Soccer sisters Sam and Kristie Mewis hope to go to the Olympics together with the USWNT
"It’s 100% been very stressful, but it’s also been amazing having my sister with me," Kristie said as she works to join Sam on the 18-player roster, which will be revealed Wednesday.
In 2008, Samantha and Kristie Mewis played together in a global tournament for the first time at the under-17 World Cup. In 2010, they played together at the under-20 World Cup.
Eleven years later, we’re one day away from finding out whether they’re going to their first senior-level tournament together. And, for the moment, so are they. U.S. Soccer said Tuesday that the final Olympic roster will be revealed on Wednesday.

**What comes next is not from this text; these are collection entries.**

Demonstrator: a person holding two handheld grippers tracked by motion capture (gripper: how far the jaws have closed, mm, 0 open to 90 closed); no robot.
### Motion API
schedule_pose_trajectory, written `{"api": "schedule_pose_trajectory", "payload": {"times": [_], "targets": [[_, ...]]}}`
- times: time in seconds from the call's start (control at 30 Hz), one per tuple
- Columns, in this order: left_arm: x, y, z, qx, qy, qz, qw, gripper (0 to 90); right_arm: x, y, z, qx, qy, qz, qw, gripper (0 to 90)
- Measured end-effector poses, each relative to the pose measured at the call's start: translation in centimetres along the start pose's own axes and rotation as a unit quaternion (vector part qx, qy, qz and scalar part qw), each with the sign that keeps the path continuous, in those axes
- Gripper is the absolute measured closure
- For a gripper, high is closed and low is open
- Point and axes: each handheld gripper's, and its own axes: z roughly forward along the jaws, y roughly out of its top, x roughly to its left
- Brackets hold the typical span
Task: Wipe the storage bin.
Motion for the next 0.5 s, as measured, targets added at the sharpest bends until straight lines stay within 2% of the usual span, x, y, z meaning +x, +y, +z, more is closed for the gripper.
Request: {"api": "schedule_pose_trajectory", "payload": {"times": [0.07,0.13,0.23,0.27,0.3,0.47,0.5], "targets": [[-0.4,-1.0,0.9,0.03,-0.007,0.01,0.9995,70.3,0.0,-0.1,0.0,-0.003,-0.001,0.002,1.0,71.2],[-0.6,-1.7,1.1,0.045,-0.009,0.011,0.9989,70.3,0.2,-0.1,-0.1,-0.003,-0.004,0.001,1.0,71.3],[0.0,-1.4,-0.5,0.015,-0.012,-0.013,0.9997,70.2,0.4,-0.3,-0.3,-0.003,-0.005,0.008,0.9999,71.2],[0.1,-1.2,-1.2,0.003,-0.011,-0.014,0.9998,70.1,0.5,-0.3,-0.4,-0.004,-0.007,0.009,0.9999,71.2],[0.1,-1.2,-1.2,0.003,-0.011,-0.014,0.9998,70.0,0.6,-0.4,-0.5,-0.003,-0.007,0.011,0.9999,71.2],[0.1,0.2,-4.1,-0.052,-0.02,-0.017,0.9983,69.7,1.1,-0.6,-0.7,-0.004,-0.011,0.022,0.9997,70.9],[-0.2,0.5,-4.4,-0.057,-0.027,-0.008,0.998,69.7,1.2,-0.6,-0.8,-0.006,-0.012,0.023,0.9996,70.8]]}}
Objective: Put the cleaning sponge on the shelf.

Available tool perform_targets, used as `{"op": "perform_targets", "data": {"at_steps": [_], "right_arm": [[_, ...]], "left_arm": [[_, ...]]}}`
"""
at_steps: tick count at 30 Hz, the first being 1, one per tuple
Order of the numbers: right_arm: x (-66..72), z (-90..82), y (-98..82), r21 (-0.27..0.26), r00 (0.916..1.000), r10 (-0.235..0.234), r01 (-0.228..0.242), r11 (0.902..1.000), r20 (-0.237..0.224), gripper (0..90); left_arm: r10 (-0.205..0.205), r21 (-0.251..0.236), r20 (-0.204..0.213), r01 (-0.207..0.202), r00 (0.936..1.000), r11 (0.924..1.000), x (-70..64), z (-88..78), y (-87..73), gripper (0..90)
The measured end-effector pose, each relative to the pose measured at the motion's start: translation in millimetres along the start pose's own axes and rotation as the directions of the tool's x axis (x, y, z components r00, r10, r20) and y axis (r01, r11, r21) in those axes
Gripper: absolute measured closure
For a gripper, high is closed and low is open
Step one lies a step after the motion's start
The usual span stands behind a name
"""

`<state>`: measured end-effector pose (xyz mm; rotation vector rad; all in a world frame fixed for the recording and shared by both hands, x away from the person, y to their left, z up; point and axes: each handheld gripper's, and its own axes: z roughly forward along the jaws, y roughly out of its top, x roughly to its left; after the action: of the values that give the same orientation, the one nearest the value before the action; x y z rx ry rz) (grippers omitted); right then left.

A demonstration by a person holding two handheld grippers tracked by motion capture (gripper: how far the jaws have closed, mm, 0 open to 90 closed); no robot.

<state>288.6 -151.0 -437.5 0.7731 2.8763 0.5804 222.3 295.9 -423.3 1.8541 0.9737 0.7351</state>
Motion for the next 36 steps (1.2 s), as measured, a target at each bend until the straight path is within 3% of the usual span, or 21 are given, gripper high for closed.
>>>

Sam, 28, has been a lock for the Olympics since seizing a starting midfield spot two years ago. (Though she will insist, as she did to The Inquirer in April, that she believes she’s fighting for a roster spot just like everyone else.)
Kristie, 30, has had a much harder journey. She suffered a string of major injuries starting in 2014 and didn’t regain her old form until 2019.
At the end of that year, she finally got back to the U.S. national team. Last summer, she helped the Houston Dash win their first trophy at the Challenge Cup. In November, she earned her first cap in six years in the Americans’ friendly win at the Netherlands — and scored her second senior national team goal 2,722 days after her first.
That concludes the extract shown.